RIVISTA ITALIANA DIFESA
Iraq: missili contro i tank-bomba 09/06/2015 | Giuliano Da Frè

Aver dipinto i miliziani dell’ISIL (il “califfato nero” sorto a cavallo della frontiera siro-irachena tracciata dalla Grande Guerra) come dei fanatici assassini, rischia di distrarre l’attenzione da un inquietante dato di fatto. Nelle fila di Al-Bagdadi, infatti, si è creato uno dei più vivaci amalgama militari dai tempi della Rivoluzione francese. Ai veterani della “vecchia guardia” sunnita del rais iracheno Saddam Hussein, gente che si era fatta 4 guerre in 20 anni, per poi infischiarsene del “missione compiuta” di Bush Junior del 2003, si sono infatti mescolati ex professionisti siriani passati alla lotta contro Assad (ed eredi delle esperienze militari accumulate combattendo contro Israele), e guerriglieri reduci da cento fronti di guerra jihadista, dall’Algeria all’Afghanistan. Fanatici fin che si vuole, e sicuramente lo sono: ma anche esperti dei mille trucchi delle guerre simmetriche e asimmetriche: volendo fare un paragone storico, viene in mente Arminio, che spazzò via i romani dalla Germania sterminando 3 legioni a Teutoburgo dopo aver militato con esse in Pannonia, e ben conoscendone pregi e difetti. Con questo retroterra, l’ultimo coniglio tattico ad essere uscito dal turbante dei califfi, sono gli attacchi lanciati contro postazioni difensive tradizionali (trincee e terrapieni di sacchi di sabbia conditi di nidi di mitragliatrici, induriti da tank e APC e sorretti da batterie d’artiglieria più arretrate) preceduti da veicoli corazzati, cingolati o ruotati, imbottiti di esplosivo e trasformati in mezzi-bomba ad altissimo potenziale d’urto, cinetico e deflagrante. L’idea coniuga vecchie tattiche (come diversivo e sfondamento) e metodologie sperimentate – il veicolo bomba suicida – impiegando però i nuovi mezzi “simmetrici” di cui ISIL dispone, perché strappati alla Siria, o per gentile concessione del “fu” Esercito regolare iracheno. Materiale spesso “made in USA”, anche se tra i mezzi-suicidi privilegiati dagli strateghi del Califfato ci sono i vecchi BMP ex sovietici, di difficile mantenimento anche per forze più regolari; ma si parla anche di HUMVEE e carri T-55 trasformati in bombe semoventi (una tattica di cui RID parla da anni ma che, evidentemente, finora era passata inosservata...).
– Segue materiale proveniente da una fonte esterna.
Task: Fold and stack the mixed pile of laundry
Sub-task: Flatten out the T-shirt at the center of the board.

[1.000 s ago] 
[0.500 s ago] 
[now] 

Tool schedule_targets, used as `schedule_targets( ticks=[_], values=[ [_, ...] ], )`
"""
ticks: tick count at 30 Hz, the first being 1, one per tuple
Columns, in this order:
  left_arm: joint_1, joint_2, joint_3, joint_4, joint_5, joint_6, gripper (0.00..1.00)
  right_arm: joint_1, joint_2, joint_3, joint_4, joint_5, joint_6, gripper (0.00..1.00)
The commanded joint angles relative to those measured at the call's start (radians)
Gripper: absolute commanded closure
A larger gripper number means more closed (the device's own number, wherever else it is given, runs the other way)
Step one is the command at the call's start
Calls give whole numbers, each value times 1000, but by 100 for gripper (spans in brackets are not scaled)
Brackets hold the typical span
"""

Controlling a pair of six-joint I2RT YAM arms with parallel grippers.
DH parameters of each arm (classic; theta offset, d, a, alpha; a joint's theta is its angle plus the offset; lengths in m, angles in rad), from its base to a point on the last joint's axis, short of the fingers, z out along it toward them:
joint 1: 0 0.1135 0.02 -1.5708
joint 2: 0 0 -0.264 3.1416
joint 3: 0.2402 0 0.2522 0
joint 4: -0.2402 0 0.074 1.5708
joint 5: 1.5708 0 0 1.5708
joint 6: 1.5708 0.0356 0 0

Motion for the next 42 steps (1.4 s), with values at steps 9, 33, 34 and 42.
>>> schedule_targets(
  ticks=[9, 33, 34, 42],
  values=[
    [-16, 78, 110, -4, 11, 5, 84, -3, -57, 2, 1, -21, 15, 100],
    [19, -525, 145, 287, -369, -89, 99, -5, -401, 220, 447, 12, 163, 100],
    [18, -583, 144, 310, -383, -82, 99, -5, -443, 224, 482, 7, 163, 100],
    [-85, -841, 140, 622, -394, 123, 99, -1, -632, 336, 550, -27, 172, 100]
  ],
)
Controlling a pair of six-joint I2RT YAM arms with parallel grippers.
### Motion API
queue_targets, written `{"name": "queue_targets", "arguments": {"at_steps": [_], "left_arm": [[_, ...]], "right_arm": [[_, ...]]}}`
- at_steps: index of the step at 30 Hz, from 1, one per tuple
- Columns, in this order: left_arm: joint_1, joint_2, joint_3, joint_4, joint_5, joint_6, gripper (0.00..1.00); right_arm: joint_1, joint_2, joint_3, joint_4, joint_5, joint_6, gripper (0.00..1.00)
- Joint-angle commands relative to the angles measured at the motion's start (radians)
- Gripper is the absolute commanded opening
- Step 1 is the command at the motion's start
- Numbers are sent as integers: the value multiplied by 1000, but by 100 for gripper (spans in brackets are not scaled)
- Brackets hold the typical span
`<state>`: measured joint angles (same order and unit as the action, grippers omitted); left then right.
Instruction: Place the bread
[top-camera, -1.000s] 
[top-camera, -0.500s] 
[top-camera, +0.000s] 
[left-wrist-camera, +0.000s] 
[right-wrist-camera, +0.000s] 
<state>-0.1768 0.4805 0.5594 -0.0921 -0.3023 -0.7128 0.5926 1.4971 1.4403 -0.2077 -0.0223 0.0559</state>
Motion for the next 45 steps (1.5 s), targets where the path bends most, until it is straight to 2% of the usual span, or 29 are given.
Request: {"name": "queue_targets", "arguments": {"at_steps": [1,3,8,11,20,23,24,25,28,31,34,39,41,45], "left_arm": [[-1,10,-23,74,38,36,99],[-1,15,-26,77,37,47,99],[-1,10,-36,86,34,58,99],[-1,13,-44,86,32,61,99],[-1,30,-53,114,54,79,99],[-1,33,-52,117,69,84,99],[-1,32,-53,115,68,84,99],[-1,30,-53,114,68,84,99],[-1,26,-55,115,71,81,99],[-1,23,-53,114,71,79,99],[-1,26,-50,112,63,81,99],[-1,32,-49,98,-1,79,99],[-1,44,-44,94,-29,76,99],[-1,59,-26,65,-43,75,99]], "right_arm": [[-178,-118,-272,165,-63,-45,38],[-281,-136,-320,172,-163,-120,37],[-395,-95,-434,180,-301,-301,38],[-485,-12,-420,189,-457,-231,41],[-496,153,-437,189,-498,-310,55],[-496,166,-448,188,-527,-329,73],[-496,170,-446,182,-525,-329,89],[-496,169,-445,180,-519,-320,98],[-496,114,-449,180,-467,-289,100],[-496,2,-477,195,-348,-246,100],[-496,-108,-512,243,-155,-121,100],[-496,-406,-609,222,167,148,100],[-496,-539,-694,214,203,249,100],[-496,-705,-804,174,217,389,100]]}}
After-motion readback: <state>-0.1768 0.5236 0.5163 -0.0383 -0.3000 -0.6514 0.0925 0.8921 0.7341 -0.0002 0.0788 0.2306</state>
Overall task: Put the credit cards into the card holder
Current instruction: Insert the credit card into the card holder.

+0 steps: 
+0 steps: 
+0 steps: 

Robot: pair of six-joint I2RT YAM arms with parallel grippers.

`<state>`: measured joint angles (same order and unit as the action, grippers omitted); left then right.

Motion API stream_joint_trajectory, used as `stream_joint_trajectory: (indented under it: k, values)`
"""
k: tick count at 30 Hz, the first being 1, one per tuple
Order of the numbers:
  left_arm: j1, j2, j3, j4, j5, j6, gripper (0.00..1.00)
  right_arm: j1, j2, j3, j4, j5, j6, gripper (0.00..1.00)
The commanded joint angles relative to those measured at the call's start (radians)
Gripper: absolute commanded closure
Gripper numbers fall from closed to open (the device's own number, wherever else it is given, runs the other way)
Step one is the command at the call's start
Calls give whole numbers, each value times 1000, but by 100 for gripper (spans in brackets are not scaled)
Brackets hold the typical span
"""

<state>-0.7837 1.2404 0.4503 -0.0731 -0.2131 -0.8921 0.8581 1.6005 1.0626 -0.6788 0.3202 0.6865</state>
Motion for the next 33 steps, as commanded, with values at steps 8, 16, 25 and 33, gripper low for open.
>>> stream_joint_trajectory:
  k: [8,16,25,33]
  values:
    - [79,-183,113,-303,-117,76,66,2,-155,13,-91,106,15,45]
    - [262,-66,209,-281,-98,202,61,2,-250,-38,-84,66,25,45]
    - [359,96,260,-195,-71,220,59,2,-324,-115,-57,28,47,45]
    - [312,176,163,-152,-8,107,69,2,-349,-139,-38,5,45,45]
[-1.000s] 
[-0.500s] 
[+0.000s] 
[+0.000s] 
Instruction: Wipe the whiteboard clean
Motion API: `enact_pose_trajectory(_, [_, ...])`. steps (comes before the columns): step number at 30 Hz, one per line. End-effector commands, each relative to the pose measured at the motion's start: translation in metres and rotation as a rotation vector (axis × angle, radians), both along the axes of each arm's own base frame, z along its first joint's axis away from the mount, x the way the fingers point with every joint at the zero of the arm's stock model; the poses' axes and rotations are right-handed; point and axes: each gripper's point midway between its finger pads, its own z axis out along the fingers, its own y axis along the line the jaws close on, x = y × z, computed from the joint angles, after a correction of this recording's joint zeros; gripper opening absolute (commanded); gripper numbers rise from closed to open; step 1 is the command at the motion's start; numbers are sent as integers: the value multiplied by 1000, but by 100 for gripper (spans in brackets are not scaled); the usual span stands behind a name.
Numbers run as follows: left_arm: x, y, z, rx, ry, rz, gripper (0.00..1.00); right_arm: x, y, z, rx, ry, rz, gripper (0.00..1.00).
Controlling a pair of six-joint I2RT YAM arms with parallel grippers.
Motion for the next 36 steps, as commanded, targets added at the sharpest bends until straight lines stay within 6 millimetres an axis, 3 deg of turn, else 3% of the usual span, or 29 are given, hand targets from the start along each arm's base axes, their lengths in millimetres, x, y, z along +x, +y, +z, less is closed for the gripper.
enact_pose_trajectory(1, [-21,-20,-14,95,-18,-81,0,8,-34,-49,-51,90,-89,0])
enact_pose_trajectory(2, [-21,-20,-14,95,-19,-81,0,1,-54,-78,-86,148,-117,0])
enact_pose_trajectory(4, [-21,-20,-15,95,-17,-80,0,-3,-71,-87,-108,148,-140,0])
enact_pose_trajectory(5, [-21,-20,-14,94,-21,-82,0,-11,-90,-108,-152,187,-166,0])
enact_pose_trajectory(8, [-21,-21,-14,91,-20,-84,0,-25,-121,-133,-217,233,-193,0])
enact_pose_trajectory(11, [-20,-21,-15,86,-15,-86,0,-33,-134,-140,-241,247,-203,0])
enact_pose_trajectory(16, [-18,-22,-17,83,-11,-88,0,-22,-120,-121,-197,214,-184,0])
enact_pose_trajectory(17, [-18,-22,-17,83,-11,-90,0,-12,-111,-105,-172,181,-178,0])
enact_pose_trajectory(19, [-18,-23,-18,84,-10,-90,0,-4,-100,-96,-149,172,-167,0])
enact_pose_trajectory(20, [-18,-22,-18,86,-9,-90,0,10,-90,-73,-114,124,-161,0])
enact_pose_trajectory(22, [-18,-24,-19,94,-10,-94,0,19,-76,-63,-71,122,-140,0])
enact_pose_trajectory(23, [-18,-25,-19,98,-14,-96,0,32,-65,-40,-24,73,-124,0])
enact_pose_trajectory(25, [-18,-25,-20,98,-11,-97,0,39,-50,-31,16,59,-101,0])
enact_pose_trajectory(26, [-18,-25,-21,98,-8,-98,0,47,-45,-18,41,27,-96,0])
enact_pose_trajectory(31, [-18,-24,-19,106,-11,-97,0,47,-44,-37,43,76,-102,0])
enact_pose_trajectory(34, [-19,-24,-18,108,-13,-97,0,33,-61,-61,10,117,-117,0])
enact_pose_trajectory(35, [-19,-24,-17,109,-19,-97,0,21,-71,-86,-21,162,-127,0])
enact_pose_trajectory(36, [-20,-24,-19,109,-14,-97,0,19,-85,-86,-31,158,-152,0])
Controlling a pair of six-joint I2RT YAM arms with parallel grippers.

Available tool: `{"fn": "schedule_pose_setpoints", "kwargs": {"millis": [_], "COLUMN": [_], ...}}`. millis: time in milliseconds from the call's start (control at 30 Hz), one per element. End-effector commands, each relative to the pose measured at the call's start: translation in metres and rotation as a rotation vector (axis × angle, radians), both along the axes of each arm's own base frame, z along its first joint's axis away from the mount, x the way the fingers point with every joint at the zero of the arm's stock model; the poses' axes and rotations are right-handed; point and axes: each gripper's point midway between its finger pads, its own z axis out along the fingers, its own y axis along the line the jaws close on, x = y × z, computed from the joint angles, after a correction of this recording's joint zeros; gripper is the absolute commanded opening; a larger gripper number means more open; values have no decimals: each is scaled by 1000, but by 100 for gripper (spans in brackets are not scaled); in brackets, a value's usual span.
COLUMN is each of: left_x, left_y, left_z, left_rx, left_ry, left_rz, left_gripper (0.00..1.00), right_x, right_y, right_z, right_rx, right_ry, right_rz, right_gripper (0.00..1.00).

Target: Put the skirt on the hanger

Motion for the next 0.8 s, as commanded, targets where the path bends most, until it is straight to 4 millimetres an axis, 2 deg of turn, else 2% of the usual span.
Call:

Per ovviare alla nuova minaccia, che è già costata alle forze governative irachene e siriane diverse località strategiche, ultime Ramadi e Palmira, il Pentagono ha annunciato l’invio di 1.000 sistemi controcarro leggeri Saab Bofors Dynamics AT-4, cifra poi raddoppiata pochi giorni dopo, con un comunicato che confermava anche la partenza del primo lotto di esemplari. Il sistema d’arma prescelto è infatti il lanciarazzi leggero monouso (giusto per evitare di vederselo rivoltare contro) sviluppato dalla svedese Saab negli anni ’80, e adottato dallo US Army nel 1987 come Lightweight Multipurpose Weapon M136. Leggero, a un tempo sofisticato e di facile impiego, l’AT-4 può contare su diversi tipi di munizione e avanzati sistemi di puntamento, sia per l’impiego contro bunker e in ambito urbano, sia con proiettili HEAT e HP accreditati di una capacità di penetrazione di 400-600 mm: letale tanto per i BMP che per i tank più vecchi. Sempre che gli uomini del Califfo nero non trasformino in carri-suicidi gli ABRAMS catturati, il modello tattico in cui gli AT-4 dovrebbero integrarsi sono piccole squadre di lanciatori/osservatori, con un nucleo di fanti di copertura, destinate a dare la caccia ai mezzi-suicidi dell’ISIL in avvicinamento alle postazioni difensive, che verrebbero poi coperte da reparti dotati di altre armi anticarro più pesanti e meno mobili o sofisticate: non va infatti dimenticato che in questi mesi le forze regolari e le milizie governative irachene e curde hanno ricevuto vari sistemi d’arma, da vecchi cannoni senza rinculo e RPG di diversa provenienza, ai surplus di TOW e MILAN ex NATO.